Kriminalitas semakin marak di Jakarta. Sebagai daerah ibukota metropolitan, tingkat keamanan yang seharusnya menjadi hal penting sudah semakin dipertanyakan kestabilannya. Pembunuhan, perampokan, pemerkosaan, menjadi hal umum yang sering kita saksikan di media massa.

 

Berita hari ini, Liliana, 21 tahun, warga Jalan Utan Jati Gang Kramat RT 5 RW 6 Pegadungan, Kalideres, Jakarta Barat, dirampok empat orang tidak dikenal seusai pulang kerja sekitar pukul 01.00 WIB, Senin, 9 Mei 2011 dini hari. Empat pelaku yang mengendarai dua sepeda motor itu merampas uang senilai Rp 12,5 juta dan motor jenis Yamaha Jupiter milik koban tepat setelah korban memasuki Gang Kramat, tidak jauh dari rumahnya. Berita diatas merupakan gambaran betapa maraknya perilaku kriminalitas di jakarta.

Perilaku criminal adalah perilaku menyimpang yang merupakan tindakan kejahatan yang melanggar norma hukum. Pelaku criminal pada umumnya adalah pihak yang memiliki pendidikan yang minim dan berasal dari masyarakat ekonomi kelas bawah. Namun tampaknya pemahaman ini telah berubah, oknum-oknum pelaku criminal bukan lagi berasal dari masyarakat yang minim pendidikan ataupun dari masyarakat yang berekonomi rendah/ minoritas. Contohnya adalah para koruptor yang tidak pernah puas menyedot uang rakyat untuk menikmati gaya hidup metropolitan yang yang tidak pernah ada batasnya.

Supremasi hokum seolah ‘lumpuh’ ketika menghadapi oknum-oknum tersebut, ketika uang dan kekuasaan berbicara, hokum seolah tidak memiliki kekuatannya lagi. Para petugas keamanan tidak lagi mampu mengatasi para pelanggar hokum. Contoh paling mudah dilihat yaitu para pelanggar lalu lintas yang mengatasi masalah mereka dengan memberikan ‘salam tempel’ kepada petugas lalu-lintas.

Para penguasa dan pemilik modal dapat mengeruk kekayaan Negara dengan sepuasnya dan bahkan tindakan ini semakin didukung oleh undang-undang yang diciptakan para wakil rakyat yang mendahulukan kepentingan mereka sendiri.

Apakah Jakarta masih layak disebut ibukota? Itulah yang menjadi pertanyaan utama dalam konteks penulisan kali ini. Maraknya kriminalitas di Ibukota seolah melunturkan wajah Indonesia sebagai negara cinta damai dan aman. Wajarlah kini, apabila para investor asing tidak mudah lagi percaya pada Indonesia.

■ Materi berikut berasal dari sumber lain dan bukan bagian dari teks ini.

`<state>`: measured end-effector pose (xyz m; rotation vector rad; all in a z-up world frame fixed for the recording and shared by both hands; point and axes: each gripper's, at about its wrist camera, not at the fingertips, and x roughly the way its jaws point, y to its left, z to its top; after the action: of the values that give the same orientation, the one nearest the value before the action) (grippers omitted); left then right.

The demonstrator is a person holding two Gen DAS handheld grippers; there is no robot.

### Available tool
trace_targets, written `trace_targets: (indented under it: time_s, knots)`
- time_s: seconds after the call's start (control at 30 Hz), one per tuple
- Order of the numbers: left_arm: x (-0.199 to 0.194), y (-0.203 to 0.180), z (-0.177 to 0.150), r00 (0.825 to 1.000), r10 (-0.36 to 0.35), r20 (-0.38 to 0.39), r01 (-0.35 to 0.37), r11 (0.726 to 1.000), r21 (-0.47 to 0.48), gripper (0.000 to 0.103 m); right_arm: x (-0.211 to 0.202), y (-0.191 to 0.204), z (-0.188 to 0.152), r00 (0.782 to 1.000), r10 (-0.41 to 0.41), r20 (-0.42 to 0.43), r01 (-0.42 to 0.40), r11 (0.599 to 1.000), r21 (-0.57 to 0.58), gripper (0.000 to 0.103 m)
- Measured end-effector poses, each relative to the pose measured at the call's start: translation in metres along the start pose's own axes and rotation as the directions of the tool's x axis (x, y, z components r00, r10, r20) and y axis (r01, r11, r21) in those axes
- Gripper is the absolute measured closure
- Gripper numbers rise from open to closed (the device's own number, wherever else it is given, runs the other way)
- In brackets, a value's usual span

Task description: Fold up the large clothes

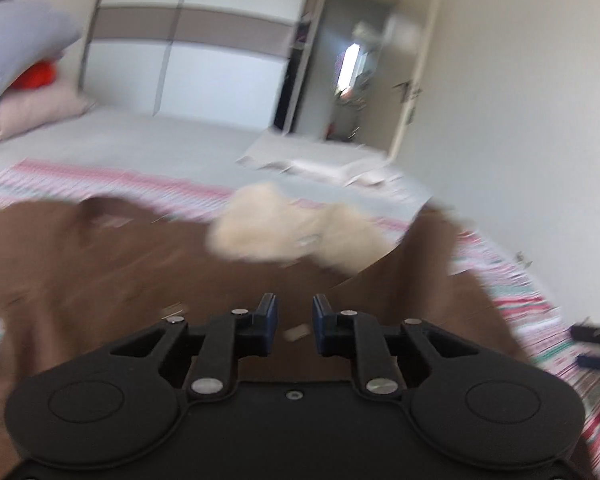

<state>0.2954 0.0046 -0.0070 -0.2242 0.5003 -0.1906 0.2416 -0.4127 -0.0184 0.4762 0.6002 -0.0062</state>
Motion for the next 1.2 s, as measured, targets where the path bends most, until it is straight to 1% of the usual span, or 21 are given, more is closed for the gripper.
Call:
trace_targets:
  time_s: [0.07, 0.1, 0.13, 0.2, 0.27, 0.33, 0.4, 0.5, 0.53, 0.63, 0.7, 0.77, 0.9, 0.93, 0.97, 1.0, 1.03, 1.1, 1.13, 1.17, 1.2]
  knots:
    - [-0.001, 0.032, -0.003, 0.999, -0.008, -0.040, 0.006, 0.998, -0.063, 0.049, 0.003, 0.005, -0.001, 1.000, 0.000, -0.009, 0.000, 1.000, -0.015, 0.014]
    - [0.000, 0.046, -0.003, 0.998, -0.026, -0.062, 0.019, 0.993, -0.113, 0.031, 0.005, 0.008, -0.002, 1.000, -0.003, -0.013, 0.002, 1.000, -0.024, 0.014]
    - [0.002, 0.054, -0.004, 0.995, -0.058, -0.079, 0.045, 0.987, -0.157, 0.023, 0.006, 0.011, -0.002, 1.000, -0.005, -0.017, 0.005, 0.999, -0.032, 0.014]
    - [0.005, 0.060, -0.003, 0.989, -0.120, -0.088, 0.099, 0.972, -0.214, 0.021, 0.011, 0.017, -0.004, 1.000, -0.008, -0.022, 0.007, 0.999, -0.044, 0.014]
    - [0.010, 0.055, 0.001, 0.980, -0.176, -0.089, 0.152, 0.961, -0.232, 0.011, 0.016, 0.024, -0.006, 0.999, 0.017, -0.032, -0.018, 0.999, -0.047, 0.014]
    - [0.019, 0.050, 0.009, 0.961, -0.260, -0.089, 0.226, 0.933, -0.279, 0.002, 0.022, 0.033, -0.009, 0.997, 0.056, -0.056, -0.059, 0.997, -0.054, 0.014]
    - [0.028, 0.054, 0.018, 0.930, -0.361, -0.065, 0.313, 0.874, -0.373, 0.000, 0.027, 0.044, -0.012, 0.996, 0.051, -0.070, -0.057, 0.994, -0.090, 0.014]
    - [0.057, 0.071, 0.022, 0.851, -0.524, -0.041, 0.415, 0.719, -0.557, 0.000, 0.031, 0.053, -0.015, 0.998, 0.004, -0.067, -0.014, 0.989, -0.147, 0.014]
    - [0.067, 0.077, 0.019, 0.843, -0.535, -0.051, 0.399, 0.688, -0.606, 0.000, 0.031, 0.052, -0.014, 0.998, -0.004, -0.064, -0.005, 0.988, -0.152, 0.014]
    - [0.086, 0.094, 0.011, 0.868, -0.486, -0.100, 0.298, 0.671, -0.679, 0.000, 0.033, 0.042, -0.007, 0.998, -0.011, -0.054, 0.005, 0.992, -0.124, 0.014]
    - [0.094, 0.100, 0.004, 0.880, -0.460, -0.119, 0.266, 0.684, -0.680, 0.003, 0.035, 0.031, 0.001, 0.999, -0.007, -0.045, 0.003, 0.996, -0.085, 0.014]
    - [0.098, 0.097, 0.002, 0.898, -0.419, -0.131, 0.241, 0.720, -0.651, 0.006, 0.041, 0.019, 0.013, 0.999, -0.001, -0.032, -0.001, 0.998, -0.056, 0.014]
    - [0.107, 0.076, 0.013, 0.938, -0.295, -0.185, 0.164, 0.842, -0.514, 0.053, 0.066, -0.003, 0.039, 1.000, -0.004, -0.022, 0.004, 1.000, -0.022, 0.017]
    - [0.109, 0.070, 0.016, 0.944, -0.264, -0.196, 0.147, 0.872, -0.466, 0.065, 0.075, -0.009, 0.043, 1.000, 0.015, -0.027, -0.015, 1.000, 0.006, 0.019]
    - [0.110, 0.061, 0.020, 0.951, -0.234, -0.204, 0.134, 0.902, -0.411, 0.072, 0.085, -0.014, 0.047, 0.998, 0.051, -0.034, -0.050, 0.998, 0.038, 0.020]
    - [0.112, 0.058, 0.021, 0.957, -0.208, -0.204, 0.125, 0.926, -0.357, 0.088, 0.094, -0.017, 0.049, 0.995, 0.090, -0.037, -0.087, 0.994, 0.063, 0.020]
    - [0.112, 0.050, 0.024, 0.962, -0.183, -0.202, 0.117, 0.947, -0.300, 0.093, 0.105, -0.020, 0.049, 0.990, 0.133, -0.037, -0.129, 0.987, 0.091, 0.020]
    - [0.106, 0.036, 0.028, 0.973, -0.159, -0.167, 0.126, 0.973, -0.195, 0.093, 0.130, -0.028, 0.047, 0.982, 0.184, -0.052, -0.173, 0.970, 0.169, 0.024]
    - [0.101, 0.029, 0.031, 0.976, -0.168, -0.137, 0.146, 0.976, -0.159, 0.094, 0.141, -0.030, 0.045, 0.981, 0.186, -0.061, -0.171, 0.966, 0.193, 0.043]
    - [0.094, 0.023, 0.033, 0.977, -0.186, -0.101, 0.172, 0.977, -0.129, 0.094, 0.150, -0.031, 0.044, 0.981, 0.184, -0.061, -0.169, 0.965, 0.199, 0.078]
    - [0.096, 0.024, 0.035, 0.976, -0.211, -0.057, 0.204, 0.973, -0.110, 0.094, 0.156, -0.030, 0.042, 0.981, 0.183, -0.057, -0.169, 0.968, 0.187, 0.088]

Dari sisi psikologi, perilaku criminal dapat digolongkan sebagai perilaku menyimpang. Akibat dari peristiwa criminal yaitu menghasilkan para korban yang kehilangan nyawa dan rasionalitasnya akibat peristiwa tersebut. Wajar pula, apabila banyak pendapat mengatakan, jumlah orang gila di Jakarta setiap tahunnya meningkat.

Solusi yang diberikan oleh pemerintah pusat seolah hanya goresan huruf dalam kertas yang tidak memiliki baik makna maupun kekuatan. Tindakan sosialisasi peraturan keamanan seolah hanya formalitas pekerjaan belaka tanpa ada dampak positif yang dihasilkan. Selama system pendidikan formal belum diperbaiki dan masyarakat miskin masih tetap terbelakang secara pendidikan, kriminalitas tidak akan pernah pudar. Selama jumlah lapangan kerja masih sedikit dan sosialisasi seperti pelatihan –pelatihan kemampuan (menjahit, mengetik, dsb) tidak digalakkan pemerintah secara gratis dan menyebar, maka tetap akan ada daerah yang terbelakang dan selama masih ada daerah yang terbelakang, maka kriminalitas masih memiliki kekuatan.